The full listing is needed, transcribed word for word.

Segment Start: EXERCISE DATA

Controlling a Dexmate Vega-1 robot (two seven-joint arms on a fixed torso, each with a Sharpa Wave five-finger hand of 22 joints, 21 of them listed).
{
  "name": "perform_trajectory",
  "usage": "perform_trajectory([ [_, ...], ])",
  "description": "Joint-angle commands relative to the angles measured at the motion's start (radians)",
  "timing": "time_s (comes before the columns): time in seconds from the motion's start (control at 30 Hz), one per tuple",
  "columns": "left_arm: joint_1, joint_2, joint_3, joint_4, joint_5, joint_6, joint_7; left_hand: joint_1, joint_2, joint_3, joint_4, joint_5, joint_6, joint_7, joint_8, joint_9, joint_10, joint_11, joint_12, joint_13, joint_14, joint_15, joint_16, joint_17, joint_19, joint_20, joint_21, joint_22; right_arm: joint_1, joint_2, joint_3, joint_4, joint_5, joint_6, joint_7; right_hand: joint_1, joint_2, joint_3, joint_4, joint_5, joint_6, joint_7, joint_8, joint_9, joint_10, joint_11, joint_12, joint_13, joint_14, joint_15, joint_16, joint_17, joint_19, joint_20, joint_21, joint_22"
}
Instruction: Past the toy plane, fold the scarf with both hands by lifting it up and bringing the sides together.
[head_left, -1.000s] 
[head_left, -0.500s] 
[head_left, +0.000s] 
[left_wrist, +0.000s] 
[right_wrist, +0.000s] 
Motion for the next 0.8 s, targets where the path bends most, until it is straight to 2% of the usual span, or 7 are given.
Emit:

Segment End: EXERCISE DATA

● THE ANSWER:
Controlling a Dexmate Vega-1 robot (two seven-joint arms on a fixed torso, each with a Sharpa Wave five-finger hand of 22 joints, 21 of them listed).
{
  "name": "perform_trajectory",
  "usage": "perform_trajectory([ [_, ...], ])",
  "description": "Joint-angle commands relative to the angles measured at the motion's start (radians)",
  "timing": "time_s (comes before the columns): time in seconds from the motion's start (control at 30 Hz), one per tuple",
  "columns": "left_arm: joint_1, joint_2, joint_3, joint_4, joint_5, joint_6, joint_7; left_hand: joint_1, joint_2, joint_3, joint_4, joint_5, joint_6, joint_7, joint_8, joint_9, joint_10, joint_11, joint_12, joint_13, joint_14, joint_15, joint_16, joint_17, joint_19, joint_20, joint_21, joint_22; right_arm: joint_1, joint_2, joint_3, joint_4, joint_5, joint_6, joint_7; right_hand: joint_1, joint_2, joint_3, joint_4, joint_5, joint_6, joint_7, joint_8, joint_9, joint_10, joint_11, joint_12, joint_13, joint_14, joint_15, joint_16, joint_17, joint_19, joint_20, joint_21, joint_22"
}
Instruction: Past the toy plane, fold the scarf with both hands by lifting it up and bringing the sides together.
[head_left, -1.000s] 
[head_left, -0.500s] 
[head_left, +0.000s] 
[left_wrist, +0.000s] 
[right_wrist, +0.000s] 
Motion for the next 0.8 s, targets where the path bends most, until it is straight to 2% of the usual span, or 7 are given.
Emit:

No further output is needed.